“BEST NONFICTION BOOK OF THE 20TH CENTURY” —Time
“It is impossible to name a book that had a greater effect on the political and moral consciousness of the late twentieth century.” —David Remnick, The New Yorker
The Nobel Prize winner’s towering masterpiece of world literature, the searing record of four decades of terror and oppression, in one abridged volume (authorized by the author). Features a new foreword by Anne Applebaum.
Drawing on his own experiences before, during and after his eleven years of incarceration and exile, on evidence provided by more than 200 fellow prisoners, and on Soviet archives, Solzhenitsyn reveals with torrential narrative and dramatic power the entire apparatus of Soviet repression, the state within the state that once ruled all-powerfully with its creation by Lenin in 1918. Through truly Shakespearean portraits of its victims-this man, that woman, that child-we encounter the secret police operations, the labor camps and prisons, the uprooting or extermination of whole populations, the “welcome” that awaited Russian soldiers who had been German prisoners of war. Yet we also witness astounding moral courage, the incorruptibility with which the occasional individual or a few scattered groups, all defenseless, endured brutality and degradation. And Solzhenitsyn’s genius has transmuted this grisly indictment into a literary miracle.

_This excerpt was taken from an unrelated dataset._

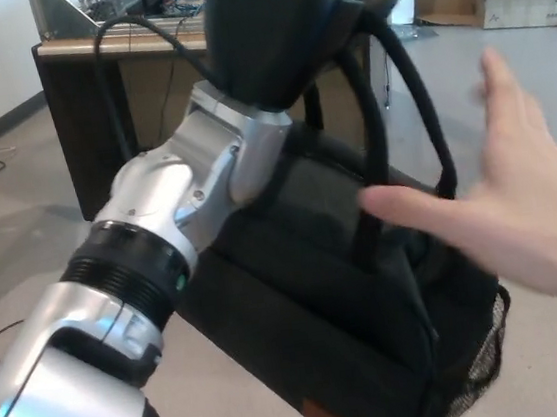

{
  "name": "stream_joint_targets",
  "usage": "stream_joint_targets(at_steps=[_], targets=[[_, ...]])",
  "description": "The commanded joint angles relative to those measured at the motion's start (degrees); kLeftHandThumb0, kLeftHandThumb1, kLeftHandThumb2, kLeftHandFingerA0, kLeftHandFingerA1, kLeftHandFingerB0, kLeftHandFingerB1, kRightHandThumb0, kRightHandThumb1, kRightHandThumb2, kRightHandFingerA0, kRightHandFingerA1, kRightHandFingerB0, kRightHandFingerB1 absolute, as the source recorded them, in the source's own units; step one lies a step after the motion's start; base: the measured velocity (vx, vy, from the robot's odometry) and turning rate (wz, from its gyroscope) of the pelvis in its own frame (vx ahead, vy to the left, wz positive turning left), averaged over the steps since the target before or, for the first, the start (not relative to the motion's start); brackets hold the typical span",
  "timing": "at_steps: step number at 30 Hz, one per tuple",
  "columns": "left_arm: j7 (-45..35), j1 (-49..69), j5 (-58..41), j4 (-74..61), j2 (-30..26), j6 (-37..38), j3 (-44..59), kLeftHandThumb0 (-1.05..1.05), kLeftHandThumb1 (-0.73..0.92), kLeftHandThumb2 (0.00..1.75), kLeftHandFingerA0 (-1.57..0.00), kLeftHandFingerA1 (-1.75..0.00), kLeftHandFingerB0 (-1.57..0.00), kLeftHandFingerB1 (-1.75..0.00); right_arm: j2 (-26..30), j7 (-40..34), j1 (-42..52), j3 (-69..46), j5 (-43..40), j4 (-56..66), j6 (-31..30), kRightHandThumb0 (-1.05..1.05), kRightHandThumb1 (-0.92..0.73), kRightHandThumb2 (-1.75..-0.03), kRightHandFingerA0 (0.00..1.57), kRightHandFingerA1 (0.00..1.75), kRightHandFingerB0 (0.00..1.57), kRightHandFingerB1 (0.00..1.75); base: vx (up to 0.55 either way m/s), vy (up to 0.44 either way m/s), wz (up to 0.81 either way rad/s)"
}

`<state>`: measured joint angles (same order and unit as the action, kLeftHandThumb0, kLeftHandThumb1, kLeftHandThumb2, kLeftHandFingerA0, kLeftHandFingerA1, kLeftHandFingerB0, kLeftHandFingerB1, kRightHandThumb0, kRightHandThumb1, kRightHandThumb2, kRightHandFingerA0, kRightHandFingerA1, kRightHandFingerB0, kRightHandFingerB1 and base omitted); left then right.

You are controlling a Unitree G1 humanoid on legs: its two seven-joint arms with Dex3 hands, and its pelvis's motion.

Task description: A person hands over a black lunchbag to the robot and the robot uses its left hand to grab the strips of the lunchbag, the gives it back to the person.

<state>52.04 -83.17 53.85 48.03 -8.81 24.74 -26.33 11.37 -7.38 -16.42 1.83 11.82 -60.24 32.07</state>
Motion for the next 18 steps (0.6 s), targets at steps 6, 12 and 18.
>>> stream_joint_targets(at_steps=[6,12,18], targets=[[-1.2,1.2,0.2,-1.8,-0.4,-2.1,-0.8,-0.32,0.51,0.59,-0.97,-1.63,-0.84,-0.54,0.4,0.2,-0.8,-0.5,-0.7,0.2,-0.6,-0.38,-0.67,-0.6,0.74,0.5,0.33,0.31,0.0,0.0,0.0],[-0.2,2.8,1.0,-2.9,-0.3,-3.2,-1.2,-0.35,0.54,0.56,-0.96,-1.64,-0.86,-0.54,0.1,0.5,-1.2,-1.0,-1.3,-0.5,-0.4,-0.37,-0.66,-0.6,0.77,0.52,0.34,0.32,0.0,0.0,0.0],[-1.4,3.9,-0.1,-4.0,-0.6,-2.4,-1.1,-0.34,0.57,0.57,-0.95,-1.65,-0.83,-0.5,0.2,1.2,-1.2,-1.1,-1.5,-0.5,-0.3,-0.37,-0.65,-0.59,0.75,0.51,0.38,0.33,0.0,0.0,0.0]])
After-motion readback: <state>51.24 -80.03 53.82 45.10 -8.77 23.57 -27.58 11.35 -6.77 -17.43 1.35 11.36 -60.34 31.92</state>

“The greatest and most powerful single indictment of a political regime ever leveled in modern times.” —George F. Kennan
“Solzhenitsyn’s masterpiece. ... The Gulag Archipelago helped create the world we live in today.” —Anne Applebaum, Pulitzer Prize-winning author of Gulag: A History, from the foreword
After serving as a decorated captain in the Soviet Army during World War II, Aleksandr I. Solzhenitsyn (1918-2008) was sentenced to prison for eight years for criticizing Stalin and the Soviet government in private letters. Solzhenitsyn vaulted from unknown schoolteacher to internationally famous writer in 1962 with the publication of his novella One Day in the Life of Ivan Denisovich; he was awarded the Nobel Prize in Literature in 1968. The writer's increasingly vocal opposition to the regime resulted in another arrest, a charge of treason, and expulsion from the USSR in 1974, the year The Gulag Archipelago, his epic history of the Soviet prison system, first appeared in the West. For eighteen years, he and his family lived in Vermont. In 1994 he returned to Russia. Aleksandr Solzhenitsyn died at his home in Moscow in 2008.